SUGGESTIONS IN AN EDITORIAL
The study was accompanied by an editorial which recommended some solutions. The editorial argued that law enforcement should handle allegations of “abuse” on grounds that all abuse is a criminal act, and public health nurses should investigate “neglect.”
But there are problems with arbitrary distinctions between abuse and neglect. For starters, you’re going to ratchet up the largely pointless sideshow debate about corporal punishment if you start sending the cops in every time a parent is accused of spanking a child too hard. Conversely, though they are very rare, there are forms of neglect, like deliberately starving a child, which are criminal – and much more serious than some forms of abuse. And what do we do when there are allegations of both, either against the same child, or even an allegation of abuse against one child and neglect against a sibling?
As for turning over some cases to law enforcement, nearly a decade ago, the State of Florida asked County Sheriffs departments to take over the investigative function of CPS workers. A few counties agreed. But nothing changed. The Sheriffs investigators made the same mistakes as the CPS workers, and rates of child removal generally didn’t change.
But there is a better way to achieve the goals the editorial is getting at: “Differential response” in which when the allegation of maltreatment, whether abuse or neglect, is less serious, the response is an offer of voluntary help. Differential Response is discussed in this previous post to this Blog.
Differential response is somewhat different from what the editorial proposes. The editorial proposes using public health nurses, apparently based on the Nurse Family Partnership program. That is a very good program, but it is a primary prevention program, and it is strictly voluntary. In the cases discussed in the editorial, there’s already been a report to a child protective hotline, and it is not clear if the editorial contemplates families having a right to say “no” when the public health nurse comes to the door.
ERRORS IN THE ARTICLE
There also are some disturbing errors in the article itself.
●Right at the outset, the article declares that “A CPS investigation, regardless of outcomes, signals a household at risk.” No, it doesn’t. It might mean the household is at risk, it might not. Given how easy it is to start an investigation it may just signal a household being harassed by a neighbor or a spouse harassing a spouse. Given the way calls to hotlines spike after a high-profile case is in the news, it might simply be that there was such a case in the news, and some well-meaning neighbor, or someone who saw the family in a store and didn’t like what he saw, overreacted.
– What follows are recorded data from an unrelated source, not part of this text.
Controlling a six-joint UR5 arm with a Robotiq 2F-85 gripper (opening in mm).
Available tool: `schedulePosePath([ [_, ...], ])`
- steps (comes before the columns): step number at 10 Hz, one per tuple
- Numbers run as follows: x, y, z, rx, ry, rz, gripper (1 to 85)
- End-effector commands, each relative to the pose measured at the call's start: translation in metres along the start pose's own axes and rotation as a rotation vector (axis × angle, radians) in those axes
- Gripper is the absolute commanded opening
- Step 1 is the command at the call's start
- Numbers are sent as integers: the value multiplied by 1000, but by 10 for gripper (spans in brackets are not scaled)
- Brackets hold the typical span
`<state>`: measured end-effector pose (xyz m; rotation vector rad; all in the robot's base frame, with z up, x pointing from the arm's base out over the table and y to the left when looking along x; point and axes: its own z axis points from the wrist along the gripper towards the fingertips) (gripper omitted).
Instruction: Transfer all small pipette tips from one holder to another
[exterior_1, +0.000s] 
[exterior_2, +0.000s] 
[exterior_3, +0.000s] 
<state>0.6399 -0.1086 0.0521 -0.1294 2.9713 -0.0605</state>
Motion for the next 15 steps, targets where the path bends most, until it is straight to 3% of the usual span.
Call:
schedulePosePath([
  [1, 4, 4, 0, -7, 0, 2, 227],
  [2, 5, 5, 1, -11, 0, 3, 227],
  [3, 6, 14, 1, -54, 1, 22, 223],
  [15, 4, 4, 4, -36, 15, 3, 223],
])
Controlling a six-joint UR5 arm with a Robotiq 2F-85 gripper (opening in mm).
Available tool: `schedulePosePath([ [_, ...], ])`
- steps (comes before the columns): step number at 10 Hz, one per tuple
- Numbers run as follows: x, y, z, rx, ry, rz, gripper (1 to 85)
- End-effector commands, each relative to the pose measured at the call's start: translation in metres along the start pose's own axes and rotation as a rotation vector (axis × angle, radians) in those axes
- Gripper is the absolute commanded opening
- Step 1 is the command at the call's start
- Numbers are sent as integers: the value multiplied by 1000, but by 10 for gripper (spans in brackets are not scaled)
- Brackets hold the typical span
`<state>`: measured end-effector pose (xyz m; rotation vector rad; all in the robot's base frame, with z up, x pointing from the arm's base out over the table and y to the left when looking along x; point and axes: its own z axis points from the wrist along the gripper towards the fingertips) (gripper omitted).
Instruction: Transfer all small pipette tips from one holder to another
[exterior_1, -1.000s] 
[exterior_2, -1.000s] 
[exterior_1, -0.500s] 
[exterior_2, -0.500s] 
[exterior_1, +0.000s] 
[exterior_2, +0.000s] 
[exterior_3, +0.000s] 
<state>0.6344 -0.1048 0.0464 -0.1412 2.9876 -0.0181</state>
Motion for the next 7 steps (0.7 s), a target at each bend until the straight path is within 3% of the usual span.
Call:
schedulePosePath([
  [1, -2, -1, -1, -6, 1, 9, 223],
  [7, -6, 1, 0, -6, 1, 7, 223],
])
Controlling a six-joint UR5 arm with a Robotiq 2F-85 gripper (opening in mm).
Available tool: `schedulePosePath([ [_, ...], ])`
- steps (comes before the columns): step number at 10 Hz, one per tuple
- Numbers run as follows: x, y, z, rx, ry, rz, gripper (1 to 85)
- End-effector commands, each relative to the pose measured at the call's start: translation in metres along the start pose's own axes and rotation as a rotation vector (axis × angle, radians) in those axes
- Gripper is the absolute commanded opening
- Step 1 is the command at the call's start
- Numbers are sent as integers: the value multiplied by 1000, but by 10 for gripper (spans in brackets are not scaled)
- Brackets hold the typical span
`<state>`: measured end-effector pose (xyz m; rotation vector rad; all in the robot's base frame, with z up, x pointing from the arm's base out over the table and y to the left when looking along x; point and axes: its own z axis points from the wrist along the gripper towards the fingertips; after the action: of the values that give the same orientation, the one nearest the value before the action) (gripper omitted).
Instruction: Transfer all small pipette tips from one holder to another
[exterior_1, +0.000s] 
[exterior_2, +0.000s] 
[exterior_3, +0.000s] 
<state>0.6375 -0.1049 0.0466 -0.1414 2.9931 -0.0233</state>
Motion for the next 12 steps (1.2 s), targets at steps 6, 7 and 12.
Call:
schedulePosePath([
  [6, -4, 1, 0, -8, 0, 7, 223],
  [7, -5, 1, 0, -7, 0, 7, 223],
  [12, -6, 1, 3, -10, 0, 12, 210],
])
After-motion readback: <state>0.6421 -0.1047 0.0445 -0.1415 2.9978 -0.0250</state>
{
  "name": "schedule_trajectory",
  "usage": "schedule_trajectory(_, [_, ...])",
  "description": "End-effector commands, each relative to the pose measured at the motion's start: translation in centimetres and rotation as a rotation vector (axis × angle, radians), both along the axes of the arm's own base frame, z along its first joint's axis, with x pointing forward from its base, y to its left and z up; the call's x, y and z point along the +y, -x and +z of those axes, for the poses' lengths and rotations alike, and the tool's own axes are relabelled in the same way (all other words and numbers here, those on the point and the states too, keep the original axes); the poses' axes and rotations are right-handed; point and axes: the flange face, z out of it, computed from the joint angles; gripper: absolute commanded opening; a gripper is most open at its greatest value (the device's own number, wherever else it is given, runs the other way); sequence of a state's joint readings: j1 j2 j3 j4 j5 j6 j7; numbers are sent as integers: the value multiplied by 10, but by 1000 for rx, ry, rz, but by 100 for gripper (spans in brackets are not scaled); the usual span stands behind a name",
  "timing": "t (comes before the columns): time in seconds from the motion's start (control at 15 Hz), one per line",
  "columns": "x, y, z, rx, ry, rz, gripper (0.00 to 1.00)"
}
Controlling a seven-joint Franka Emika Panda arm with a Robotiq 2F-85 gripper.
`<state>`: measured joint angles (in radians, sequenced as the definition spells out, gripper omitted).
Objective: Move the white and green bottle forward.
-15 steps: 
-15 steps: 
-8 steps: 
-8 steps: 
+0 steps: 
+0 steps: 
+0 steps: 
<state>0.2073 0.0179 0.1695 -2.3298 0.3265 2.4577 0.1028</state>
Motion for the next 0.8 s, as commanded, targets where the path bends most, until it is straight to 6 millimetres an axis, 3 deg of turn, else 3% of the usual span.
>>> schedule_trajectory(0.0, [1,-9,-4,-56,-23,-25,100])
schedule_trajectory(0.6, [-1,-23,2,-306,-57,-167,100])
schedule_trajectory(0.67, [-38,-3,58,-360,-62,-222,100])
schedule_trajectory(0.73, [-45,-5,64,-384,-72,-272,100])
Indeed, this University of Minnesota study (another study showing that comparably-maltreated children fared worse in foster care than when left in their own homes) also suggests that there may be very little if any difference between the impoverished families who come to the attention of CPS via neglect allegations and those who don’t. It may be little more than random chance.
● There also is a claim that “Family preservation … services after investigation are not associated with reductions in repeat maltreatment or foster care placement.” That claim is flat wrong. Indeed, few interventions have a stronger “evidence base” than real Intensive Family Preservation Services programs. That evidence of success is summarized in our Issue Paper on that topic.